▸ Exercise details: Go through the listing beneath this task and return every line that carries the string "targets".

▸ Task inputs:
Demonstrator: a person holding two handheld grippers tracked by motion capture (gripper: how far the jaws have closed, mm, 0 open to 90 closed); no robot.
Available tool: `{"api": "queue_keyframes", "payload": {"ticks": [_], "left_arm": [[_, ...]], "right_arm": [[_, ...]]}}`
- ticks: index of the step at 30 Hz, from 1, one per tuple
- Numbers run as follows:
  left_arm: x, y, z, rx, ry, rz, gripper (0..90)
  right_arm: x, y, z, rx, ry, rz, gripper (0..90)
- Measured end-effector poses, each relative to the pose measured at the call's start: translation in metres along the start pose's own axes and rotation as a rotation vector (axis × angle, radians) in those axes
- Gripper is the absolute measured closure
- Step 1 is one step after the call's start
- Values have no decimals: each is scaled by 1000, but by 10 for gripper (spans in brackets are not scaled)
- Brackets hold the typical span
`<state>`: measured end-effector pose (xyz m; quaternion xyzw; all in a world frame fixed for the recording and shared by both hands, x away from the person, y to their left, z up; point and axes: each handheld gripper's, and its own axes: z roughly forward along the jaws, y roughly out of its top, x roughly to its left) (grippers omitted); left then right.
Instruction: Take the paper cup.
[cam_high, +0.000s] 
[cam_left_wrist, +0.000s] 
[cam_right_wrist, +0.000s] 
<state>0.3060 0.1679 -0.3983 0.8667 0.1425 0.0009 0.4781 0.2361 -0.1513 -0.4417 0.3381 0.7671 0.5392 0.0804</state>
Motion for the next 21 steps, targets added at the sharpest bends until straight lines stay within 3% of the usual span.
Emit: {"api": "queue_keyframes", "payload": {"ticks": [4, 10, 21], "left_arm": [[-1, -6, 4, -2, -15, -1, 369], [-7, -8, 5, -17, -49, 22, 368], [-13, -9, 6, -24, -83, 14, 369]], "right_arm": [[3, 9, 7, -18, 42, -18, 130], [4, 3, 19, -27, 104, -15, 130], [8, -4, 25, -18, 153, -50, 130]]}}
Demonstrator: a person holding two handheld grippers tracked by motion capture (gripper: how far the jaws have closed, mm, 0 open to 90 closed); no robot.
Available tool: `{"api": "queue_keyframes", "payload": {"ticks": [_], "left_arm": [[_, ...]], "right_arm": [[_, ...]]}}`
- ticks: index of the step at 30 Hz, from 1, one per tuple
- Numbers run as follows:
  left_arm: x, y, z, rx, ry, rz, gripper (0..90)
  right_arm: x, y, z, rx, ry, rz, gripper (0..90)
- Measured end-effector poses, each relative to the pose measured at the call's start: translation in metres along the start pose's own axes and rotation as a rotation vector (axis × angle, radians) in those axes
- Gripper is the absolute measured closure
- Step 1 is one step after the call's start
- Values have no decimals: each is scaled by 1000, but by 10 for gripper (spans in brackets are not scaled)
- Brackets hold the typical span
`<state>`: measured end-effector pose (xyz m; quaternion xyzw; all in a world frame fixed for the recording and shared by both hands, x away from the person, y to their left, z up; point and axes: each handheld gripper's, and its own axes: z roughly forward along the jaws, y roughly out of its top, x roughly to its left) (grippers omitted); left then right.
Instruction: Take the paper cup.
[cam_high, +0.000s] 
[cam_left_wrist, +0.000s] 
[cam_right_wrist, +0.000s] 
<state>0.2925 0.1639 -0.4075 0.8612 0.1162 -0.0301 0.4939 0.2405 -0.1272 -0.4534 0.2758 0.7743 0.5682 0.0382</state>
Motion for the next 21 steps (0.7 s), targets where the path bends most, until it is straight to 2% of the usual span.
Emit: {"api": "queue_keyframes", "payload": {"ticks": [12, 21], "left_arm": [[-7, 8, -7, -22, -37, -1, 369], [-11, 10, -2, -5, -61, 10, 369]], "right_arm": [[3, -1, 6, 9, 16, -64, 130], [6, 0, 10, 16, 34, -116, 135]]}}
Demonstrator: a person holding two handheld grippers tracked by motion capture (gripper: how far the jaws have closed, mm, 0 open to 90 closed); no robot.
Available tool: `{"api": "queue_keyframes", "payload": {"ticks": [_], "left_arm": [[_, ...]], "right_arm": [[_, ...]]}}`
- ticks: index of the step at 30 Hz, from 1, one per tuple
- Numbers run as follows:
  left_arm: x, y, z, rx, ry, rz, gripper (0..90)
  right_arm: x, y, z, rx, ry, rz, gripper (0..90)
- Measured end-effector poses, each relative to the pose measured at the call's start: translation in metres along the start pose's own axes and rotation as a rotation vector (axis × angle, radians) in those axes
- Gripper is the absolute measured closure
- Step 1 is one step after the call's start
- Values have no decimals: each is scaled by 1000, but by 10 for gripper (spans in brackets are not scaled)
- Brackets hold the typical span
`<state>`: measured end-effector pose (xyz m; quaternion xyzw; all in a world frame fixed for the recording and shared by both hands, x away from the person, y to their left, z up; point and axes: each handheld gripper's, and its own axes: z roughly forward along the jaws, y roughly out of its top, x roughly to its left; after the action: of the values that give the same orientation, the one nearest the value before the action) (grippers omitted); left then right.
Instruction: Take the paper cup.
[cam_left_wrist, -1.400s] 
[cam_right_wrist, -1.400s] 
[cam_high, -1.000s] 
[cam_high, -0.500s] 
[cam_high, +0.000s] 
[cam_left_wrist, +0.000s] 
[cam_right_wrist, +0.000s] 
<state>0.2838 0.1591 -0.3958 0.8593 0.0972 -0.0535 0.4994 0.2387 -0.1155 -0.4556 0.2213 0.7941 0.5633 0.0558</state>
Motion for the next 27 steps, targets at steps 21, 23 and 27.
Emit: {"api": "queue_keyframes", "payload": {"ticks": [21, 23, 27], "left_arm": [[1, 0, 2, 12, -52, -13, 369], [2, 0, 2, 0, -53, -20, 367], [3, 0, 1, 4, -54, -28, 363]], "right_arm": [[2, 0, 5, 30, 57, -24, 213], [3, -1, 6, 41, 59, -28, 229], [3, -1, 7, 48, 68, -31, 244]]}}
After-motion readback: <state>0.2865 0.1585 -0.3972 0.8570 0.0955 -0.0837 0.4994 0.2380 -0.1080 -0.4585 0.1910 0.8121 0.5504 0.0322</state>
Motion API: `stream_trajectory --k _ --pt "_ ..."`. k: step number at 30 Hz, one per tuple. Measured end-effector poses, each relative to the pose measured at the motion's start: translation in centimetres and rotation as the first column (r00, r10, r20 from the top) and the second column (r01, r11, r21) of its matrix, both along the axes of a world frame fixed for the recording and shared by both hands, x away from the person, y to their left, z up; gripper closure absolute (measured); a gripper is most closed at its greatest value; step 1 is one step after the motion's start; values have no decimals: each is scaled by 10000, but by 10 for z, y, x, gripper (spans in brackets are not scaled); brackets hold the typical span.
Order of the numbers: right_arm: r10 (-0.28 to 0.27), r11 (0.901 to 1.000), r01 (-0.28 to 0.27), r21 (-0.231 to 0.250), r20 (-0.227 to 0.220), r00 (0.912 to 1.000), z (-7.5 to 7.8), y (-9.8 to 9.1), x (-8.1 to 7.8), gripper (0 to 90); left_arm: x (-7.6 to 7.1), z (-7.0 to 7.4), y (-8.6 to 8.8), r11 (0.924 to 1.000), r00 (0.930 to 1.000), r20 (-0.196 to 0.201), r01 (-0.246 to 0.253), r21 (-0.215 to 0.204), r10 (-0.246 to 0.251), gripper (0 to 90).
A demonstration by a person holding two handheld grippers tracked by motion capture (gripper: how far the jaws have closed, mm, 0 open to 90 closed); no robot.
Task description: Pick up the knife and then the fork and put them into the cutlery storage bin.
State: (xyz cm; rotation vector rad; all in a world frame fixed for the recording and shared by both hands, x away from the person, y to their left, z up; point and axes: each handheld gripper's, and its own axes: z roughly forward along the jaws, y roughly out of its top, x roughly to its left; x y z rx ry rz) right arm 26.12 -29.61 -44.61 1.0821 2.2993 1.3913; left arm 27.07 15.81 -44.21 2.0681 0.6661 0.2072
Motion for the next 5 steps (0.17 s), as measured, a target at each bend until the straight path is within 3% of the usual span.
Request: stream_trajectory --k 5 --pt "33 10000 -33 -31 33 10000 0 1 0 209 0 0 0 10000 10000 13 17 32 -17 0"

▸ Answer area:
Motion for the next 21 steps, targets added at the sharpest bends until straight lines stay within 3% of the usual span.
Motion for the next 21 steps (0.7 s), targets where the path bends most, until it is straight to 2% of the usual span.
Motion for the next 27 steps, targets at steps 21, 23 and 27.

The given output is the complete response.